• **PROBLEM STATEMENT**:
From the material below, please set down exactly the lines starting with the one with "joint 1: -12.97" and going on through the one with "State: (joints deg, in", without a single picture.

• **RAW DATA**:
────────────────

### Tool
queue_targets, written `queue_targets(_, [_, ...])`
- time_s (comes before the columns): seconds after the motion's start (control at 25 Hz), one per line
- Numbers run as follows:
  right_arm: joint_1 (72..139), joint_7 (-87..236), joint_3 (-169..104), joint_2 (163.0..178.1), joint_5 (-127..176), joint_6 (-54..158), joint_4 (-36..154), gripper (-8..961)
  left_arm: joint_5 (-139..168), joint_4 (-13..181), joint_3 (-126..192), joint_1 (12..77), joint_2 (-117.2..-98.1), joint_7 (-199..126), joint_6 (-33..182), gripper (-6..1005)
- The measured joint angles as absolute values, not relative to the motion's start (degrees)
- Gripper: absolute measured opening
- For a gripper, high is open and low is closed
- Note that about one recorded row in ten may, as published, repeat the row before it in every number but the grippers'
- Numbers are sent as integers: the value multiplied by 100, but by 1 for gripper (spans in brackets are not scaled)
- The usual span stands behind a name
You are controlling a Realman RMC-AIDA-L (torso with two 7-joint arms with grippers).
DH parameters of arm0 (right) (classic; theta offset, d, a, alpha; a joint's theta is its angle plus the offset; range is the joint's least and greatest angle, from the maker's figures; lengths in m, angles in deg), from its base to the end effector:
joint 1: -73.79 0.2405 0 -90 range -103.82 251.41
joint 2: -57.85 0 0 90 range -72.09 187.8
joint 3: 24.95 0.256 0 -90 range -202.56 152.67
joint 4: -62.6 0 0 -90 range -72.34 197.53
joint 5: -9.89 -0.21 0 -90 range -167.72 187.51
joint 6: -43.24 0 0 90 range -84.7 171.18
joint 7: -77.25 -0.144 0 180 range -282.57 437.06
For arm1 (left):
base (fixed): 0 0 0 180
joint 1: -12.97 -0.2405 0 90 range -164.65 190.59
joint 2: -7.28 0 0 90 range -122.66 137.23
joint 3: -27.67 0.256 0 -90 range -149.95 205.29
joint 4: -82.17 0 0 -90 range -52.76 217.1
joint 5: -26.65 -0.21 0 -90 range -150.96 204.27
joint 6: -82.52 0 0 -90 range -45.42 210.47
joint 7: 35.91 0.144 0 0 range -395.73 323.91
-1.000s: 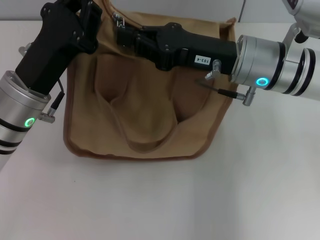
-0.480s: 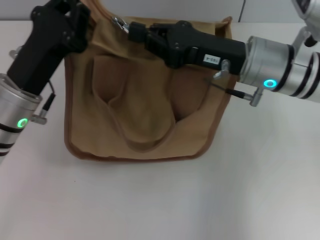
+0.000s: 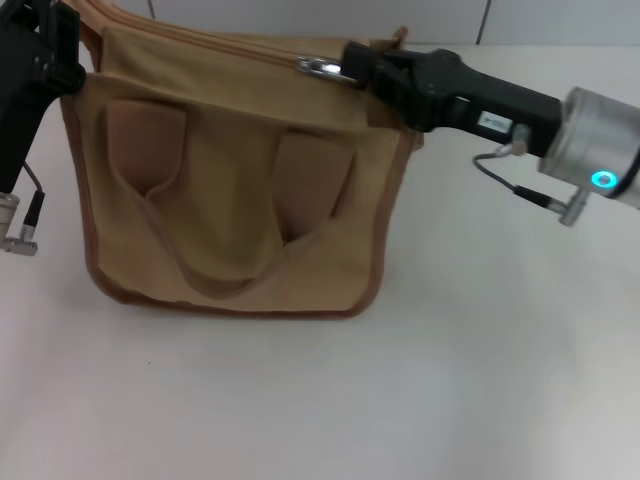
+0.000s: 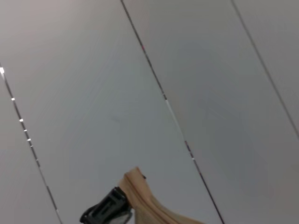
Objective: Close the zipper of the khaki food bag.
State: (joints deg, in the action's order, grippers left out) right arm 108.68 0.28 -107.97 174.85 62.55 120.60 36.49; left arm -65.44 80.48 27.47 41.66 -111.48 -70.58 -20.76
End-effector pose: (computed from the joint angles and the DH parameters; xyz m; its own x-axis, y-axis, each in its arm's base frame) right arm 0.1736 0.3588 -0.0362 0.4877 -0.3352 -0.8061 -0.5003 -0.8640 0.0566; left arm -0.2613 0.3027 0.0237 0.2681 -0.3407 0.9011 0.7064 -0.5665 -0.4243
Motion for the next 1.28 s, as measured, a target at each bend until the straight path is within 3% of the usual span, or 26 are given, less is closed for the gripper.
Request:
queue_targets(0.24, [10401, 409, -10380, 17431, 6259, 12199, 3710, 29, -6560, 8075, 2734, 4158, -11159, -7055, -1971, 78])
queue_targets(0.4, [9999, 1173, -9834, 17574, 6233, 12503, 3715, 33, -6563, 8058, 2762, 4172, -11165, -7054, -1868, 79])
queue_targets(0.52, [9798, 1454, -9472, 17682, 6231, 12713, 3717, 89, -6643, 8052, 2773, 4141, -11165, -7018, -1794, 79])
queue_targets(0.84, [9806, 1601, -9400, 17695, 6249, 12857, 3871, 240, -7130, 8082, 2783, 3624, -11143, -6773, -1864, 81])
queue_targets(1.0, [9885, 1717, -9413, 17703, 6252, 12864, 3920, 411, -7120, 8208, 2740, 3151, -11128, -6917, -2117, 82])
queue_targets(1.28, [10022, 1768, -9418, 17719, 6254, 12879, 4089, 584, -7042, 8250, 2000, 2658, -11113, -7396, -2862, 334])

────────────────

• **SOLUTION TO THE EXERCISE**:
joint 1: -12.97 -0.2405 0 90 range -164.65 190.59
joint 2: -7.28 0 0 90 range -122.66 137.23
joint 3: -27.67 0.256 0 -90 range -149.95 205.29
joint 4: -82.17 0 0 -90 range -52.76 217.1
joint 5: -26.65 -0.21 0 -90 range -150.96 204.27
joint 6: -82.52 0 0 -90 range -45.42 210.47
joint 7: 35.91 0.144 0 0 range -395.73 323.91
-1.000s: 
-0.480s: 
+0.000s: 
+0.000s: 
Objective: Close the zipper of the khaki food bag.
State: (joints deg, in the action's order, grippers left out) right arm 108.68 0.28 -107.97 174.85 62.55 120.60 36.49; left arm -65.44 80.48 27.47 41.66 -111.48 -70.58 -20.76

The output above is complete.